_What this task involves:_
The count of lines below that include the string "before" is the whole answer.

_Given material:_
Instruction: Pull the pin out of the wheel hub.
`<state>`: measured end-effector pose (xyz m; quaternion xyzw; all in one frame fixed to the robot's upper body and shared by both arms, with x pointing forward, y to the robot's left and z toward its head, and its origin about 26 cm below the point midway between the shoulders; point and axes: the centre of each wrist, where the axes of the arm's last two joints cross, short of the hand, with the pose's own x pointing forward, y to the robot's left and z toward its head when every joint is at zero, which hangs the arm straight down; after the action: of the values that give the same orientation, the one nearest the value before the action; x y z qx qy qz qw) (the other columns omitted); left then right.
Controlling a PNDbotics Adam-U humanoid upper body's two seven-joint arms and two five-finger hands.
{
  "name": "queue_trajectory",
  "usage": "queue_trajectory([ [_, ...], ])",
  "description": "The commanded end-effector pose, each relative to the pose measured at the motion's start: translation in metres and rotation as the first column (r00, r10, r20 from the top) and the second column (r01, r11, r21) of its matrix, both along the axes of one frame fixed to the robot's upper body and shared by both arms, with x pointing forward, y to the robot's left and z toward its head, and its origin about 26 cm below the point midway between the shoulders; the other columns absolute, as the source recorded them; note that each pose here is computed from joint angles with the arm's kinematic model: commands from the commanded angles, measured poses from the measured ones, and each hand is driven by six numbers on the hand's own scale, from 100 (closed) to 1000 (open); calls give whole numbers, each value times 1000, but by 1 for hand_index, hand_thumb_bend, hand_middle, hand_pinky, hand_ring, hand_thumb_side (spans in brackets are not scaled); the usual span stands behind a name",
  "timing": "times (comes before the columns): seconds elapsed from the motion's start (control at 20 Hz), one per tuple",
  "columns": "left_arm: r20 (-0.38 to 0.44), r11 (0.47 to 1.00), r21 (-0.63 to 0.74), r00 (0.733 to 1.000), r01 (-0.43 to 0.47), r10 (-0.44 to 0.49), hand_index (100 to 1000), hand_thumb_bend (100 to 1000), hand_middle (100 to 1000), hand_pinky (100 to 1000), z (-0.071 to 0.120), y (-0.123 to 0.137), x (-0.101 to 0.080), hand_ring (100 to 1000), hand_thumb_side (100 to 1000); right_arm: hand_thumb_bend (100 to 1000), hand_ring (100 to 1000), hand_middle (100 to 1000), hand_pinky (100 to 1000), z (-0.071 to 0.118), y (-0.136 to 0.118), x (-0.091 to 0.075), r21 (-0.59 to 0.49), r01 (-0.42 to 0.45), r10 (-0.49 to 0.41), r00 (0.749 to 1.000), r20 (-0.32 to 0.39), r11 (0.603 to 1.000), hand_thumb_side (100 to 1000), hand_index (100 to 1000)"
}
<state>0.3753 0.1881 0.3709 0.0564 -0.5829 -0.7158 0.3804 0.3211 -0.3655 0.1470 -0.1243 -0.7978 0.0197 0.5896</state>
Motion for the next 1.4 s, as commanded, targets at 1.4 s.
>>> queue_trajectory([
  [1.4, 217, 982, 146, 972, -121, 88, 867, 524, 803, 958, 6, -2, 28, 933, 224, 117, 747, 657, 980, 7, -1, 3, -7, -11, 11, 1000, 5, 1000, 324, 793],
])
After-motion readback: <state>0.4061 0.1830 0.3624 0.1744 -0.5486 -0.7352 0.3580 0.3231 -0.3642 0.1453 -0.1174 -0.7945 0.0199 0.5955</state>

_Solution to the exercise:_
2